Reproduce every entry exactly as written.

Given records:
◇ ◇ ◇ ◇

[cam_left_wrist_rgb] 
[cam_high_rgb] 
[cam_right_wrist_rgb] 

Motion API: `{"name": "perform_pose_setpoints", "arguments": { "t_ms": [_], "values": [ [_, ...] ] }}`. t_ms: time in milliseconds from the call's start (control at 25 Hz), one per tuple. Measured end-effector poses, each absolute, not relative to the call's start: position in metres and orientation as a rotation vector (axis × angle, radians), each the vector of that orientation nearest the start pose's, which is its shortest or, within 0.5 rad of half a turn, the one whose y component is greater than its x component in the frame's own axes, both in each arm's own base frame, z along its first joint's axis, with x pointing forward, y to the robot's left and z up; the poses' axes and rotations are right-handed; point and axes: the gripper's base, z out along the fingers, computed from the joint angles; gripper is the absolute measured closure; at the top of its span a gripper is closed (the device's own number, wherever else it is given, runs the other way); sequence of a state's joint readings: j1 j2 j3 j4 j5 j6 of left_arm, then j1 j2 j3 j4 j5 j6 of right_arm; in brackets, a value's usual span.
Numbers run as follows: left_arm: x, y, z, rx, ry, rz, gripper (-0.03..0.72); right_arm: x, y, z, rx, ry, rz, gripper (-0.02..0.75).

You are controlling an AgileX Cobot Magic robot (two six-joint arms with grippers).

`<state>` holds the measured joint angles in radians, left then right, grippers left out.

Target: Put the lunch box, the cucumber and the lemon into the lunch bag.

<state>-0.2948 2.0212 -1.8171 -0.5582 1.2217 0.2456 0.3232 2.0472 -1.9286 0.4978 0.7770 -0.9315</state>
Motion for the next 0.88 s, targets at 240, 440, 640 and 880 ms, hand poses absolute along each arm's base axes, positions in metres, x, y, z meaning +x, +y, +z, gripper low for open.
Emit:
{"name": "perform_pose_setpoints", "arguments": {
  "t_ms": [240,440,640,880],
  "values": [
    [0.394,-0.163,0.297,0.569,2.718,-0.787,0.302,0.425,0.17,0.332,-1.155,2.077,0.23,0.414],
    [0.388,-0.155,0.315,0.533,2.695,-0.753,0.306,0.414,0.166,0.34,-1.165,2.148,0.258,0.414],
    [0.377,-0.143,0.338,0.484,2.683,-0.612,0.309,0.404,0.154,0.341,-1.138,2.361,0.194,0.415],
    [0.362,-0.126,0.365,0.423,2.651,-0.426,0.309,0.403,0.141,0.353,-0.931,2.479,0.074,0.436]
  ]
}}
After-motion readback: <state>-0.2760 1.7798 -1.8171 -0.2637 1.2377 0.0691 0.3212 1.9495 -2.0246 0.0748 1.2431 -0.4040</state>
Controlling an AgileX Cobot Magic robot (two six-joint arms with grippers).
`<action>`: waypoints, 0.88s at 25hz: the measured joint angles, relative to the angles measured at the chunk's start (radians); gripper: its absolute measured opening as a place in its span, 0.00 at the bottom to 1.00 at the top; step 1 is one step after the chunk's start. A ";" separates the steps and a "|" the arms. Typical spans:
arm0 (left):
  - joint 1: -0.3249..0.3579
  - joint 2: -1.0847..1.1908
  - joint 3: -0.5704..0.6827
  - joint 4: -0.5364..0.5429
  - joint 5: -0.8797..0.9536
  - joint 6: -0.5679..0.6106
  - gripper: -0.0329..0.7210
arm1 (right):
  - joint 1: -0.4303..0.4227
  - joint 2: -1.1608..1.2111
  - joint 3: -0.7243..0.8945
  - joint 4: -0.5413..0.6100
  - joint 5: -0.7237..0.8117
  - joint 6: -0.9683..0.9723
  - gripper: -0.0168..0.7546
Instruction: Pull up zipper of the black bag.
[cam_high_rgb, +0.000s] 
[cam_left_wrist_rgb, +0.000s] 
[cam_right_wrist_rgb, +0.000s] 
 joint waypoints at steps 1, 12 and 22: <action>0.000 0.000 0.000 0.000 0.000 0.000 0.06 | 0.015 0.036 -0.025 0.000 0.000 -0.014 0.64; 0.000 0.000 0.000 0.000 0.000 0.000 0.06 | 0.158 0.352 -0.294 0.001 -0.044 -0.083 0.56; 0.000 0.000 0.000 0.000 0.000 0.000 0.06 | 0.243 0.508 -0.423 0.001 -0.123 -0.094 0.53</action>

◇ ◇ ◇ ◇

Solution for this problem:
[cam_left_wrist_rgb] 
[cam_high_rgb] 
[cam_right_wrist_rgb] 

Motion API: `{"name": "perform_pose_setpoints", "arguments": { "t_ms": [_], "values": [ [_, ...] ] }}`. t_ms: time in milliseconds from the call's start (control at 25 Hz), one per tuple. Measured end-effector poses, each absolute, not relative to the call's start: position in metres and orientation as a rotation vector (axis × angle, radians), each the vector of that orientation nearest the start pose's, which is its shortest or, within 0.5 rad of half a turn, the one whose y component is greater than its x component in the frame's own axes, both in each arm's own base frame, z along its first joint's axis, with x pointing forward, y to the robot's left and z up; the poses' axes and rotations are right-handed; point and axes: the gripper's base, z out along the fingers, computed from the joint angles; gripper is the absolute measured closure; at the top of its span a gripper is closed (the device's own number, wherever else it is given, runs the other way); sequence of a state's joint readings: j1 j2 j3 j4 j5 j6 of left_arm, then j1 j2 j3 j4 j5 j6 of right_arm; in brackets, a value's usual span.
Numbers run as follows: left_arm: x, y, z, rx, ry, rz, gripper (-0.03..0.72); right_arm: x, y, z, rx, ry, rz, gripper (-0.02..0.75).

You are controlling an AgileX Cobot Magic robot (two six-joint arms with grippers).

`<state>` holds the measured joint angles in radians, left then right, grippers left out.

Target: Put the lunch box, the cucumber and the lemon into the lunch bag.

<state>-0.2948 2.0212 -1.8171 -0.5582 1.2217 0.2456 0.3232 2.0472 -1.9286 0.4978 0.7770 -0.9315</state>
Motion for the next 0.88 s, targets at 240, 440, 640 and 880 ms, hand poses absolute along each arm's base axes, positions in metres, x, y, z meaning +x, +y, +z, gripper low for open.
Emit:
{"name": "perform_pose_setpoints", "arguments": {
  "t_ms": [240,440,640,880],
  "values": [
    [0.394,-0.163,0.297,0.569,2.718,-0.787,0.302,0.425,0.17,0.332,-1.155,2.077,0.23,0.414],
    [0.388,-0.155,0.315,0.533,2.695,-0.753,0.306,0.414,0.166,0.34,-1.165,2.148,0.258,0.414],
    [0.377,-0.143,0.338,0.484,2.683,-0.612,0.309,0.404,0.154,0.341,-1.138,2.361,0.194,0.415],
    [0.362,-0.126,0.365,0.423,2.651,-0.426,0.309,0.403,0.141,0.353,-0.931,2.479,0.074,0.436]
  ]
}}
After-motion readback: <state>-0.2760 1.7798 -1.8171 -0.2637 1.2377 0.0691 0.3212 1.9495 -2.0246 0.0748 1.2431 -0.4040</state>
Controlling an AgileX Cobot Magic robot (two six-joint arms with grippers).
`<action>`: waypoints, 0.88s at 25hz: the measured joint angles, relative to the angles measured at the chunk's start (radians); gripper: its absolute measured opening as a place in its span, 0.00 at the bottom to 1.00 at the top; step 1 is one step after the chunk's start. A ";" separates the steps and a "|" the arms. Typical spans:
arm0 (left):
  - joint 1: -0.3249..0.3579
  - joint 2: -1.0847..1.1908
  - joint 3: -0.5704..0.6827
  - joint 4: -0.5364..0.5429
  - joint 5: -0.8797..0.9536
  - joint 6: -0.5679..0.6106
  - gripper: -0.0329..0.7210
arm1 (right):
  - joint 1: -0.4303..0.4227
  - joint 2: -1.1608..1.2111
  - joint 3: -0.7243..0.8945
  - joint 4: -0.5413..0.6100
  - joint 5: -0.7237..0.8117
  - joint 6: -0.9683..0.9723
  - gripper: -0.0168..0.7546
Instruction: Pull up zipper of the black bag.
[cam_high_rgb, +0.000s] 
[cam_left_wrist_rgb, +0.000s] 
[cam_right_wrist_rgb, +0.000s] 
 joint waypoints at steps 1, 12 and 22: <action>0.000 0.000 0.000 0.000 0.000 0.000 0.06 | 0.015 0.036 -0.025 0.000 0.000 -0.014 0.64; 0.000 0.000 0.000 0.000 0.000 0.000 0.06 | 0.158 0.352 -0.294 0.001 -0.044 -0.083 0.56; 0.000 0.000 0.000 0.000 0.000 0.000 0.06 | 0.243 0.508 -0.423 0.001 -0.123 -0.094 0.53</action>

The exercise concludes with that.